### Data excerpt
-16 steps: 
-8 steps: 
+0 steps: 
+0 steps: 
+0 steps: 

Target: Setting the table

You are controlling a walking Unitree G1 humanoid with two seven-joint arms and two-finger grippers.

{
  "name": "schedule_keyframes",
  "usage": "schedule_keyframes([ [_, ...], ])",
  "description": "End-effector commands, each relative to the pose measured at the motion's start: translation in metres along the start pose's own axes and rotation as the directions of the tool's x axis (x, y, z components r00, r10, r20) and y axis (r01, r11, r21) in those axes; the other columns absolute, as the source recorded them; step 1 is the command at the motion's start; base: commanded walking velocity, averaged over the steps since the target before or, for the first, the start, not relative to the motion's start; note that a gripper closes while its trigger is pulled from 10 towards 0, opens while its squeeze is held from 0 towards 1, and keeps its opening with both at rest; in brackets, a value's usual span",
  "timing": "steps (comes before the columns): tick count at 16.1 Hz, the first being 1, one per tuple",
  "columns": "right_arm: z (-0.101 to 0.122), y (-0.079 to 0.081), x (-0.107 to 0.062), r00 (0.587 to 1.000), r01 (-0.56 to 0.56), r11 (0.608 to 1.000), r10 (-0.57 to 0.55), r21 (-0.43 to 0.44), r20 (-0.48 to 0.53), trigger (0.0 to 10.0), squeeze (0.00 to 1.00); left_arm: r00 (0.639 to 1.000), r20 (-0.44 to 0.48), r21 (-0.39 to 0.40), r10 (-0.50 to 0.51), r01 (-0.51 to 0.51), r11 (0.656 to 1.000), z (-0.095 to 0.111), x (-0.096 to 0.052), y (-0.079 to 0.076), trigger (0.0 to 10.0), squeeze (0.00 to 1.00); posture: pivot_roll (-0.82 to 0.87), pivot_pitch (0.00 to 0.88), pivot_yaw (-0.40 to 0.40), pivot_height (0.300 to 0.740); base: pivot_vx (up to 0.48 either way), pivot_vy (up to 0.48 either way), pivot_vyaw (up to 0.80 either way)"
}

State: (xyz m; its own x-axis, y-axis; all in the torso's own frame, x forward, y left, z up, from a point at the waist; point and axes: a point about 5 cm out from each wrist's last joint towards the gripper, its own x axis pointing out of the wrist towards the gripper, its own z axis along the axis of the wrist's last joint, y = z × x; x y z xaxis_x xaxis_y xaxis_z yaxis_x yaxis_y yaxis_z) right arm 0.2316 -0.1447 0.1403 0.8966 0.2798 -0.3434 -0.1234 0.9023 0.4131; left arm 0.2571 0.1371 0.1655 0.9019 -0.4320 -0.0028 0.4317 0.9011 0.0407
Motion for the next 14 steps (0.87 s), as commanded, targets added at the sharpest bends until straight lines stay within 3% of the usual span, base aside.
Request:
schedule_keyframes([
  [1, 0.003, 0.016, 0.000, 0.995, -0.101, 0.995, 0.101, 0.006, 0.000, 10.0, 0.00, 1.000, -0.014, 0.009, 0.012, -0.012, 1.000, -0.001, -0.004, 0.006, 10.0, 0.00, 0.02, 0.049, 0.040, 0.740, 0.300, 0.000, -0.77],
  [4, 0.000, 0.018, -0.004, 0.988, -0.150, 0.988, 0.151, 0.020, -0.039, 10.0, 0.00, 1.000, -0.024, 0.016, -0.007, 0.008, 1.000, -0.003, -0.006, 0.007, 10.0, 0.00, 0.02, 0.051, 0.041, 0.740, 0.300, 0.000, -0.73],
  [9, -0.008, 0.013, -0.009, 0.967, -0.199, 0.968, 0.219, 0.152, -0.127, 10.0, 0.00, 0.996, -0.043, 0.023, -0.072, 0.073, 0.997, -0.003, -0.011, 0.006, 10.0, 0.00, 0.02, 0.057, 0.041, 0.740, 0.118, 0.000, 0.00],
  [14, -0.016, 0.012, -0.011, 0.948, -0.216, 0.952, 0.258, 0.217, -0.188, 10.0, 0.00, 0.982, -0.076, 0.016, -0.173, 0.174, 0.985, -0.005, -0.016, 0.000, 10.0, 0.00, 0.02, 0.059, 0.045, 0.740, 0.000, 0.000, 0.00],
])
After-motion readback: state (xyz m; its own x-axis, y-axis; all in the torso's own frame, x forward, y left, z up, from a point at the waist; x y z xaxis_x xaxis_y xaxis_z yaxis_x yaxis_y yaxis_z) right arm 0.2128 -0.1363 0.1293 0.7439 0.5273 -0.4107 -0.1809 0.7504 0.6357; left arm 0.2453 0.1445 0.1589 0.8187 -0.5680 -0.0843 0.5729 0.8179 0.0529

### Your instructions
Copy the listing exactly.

### Written answer
-16 steps: 
-8 steps: 
+0 steps: 
+0 steps: 
+0 steps: 

Target: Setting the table

You are controlling a walking Unitree G1 humanoid with two seven-joint arms and two-finger grippers.

{
  "name": "schedule_keyframes",
  "usage": "schedule_keyframes([ [_, ...], ])",
  "description": "End-effector commands, each relative to the pose measured at the motion's start: translation in metres along the start pose's own axes and rotation as the directions of the tool's x axis (x, y, z components r00, r10, r20) and y axis (r01, r11, r21) in those axes; the other columns absolute, as the source recorded them; step 1 is the command at the motion's start; base: commanded walking velocity, averaged over the steps since the target before or, for the first, the start, not relative to the motion's start; note that a gripper closes while its trigger is pulled from 10 towards 0, opens while its squeeze is held from 0 towards 1, and keeps its opening with both at rest; in brackets, a value's usual span",
  "timing": "steps (comes before the columns): tick count at 16.1 Hz, the first being 1, one per tuple",
  "columns": "right_arm: z (-0.101 to 0.122), y (-0.079 to 0.081), x (-0.107 to 0.062), r00 (0.587 to 1.000), r01 (-0.56 to 0.56), r11 (0.608 to 1.000), r10 (-0.57 to 0.55), r21 (-0.43 to 0.44), r20 (-0.48 to 0.53), trigger (0.0 to 10.0), squeeze (0.00 to 1.00); left_arm: r00 (0.639 to 1.000), r20 (-0.44 to 0.48), r21 (-0.39 to 0.40), r10 (-0.50 to 0.51), r01 (-0.51 to 0.51), r11 (0.656 to 1.000), z (-0.095 to 0.111), x (-0.096 to 0.052), y (-0.079 to 0.076), trigger (0.0 to 10.0), squeeze (0.00 to 1.00); posture: pivot_roll (-0.82 to 0.87), pivot_pitch (0.00 to 0.88), pivot_yaw (-0.40 to 0.40), pivot_height (0.300 to 0.740); base: pivot_vx (up to 0.48 either way), pivot_vy (up to 0.48 either way), pivot_vyaw (up to 0.80 either way)"
}

State: (xyz m; its own x-axis, y-axis; all in the torso's own frame, x forward, y left, z up, from a point at the waist; point and axes: a point about 5 cm out from each wrist's last joint towards the gripper, its own x axis pointing out of the wrist towards the gripper, its own z axis along the axis of the wrist's last joint, y = z × x; x y z xaxis_x xaxis_y xaxis_z yaxis_x yaxis_y yaxis_z) right arm 0.2316 -0.1447 0.1403 0.8966 0.2798 -0.3434 -0.1234 0.9023 0.4131; left arm 0.2571 0.1371 0.1655 0.9019 -0.4320 -0.0028 0.4317 0.9011 0.0407
Motion for the next 14 steps (0.87 s), as commanded, targets added at the sharpest bends until straight lines stay within 3% of the usual span, base aside.
Request:
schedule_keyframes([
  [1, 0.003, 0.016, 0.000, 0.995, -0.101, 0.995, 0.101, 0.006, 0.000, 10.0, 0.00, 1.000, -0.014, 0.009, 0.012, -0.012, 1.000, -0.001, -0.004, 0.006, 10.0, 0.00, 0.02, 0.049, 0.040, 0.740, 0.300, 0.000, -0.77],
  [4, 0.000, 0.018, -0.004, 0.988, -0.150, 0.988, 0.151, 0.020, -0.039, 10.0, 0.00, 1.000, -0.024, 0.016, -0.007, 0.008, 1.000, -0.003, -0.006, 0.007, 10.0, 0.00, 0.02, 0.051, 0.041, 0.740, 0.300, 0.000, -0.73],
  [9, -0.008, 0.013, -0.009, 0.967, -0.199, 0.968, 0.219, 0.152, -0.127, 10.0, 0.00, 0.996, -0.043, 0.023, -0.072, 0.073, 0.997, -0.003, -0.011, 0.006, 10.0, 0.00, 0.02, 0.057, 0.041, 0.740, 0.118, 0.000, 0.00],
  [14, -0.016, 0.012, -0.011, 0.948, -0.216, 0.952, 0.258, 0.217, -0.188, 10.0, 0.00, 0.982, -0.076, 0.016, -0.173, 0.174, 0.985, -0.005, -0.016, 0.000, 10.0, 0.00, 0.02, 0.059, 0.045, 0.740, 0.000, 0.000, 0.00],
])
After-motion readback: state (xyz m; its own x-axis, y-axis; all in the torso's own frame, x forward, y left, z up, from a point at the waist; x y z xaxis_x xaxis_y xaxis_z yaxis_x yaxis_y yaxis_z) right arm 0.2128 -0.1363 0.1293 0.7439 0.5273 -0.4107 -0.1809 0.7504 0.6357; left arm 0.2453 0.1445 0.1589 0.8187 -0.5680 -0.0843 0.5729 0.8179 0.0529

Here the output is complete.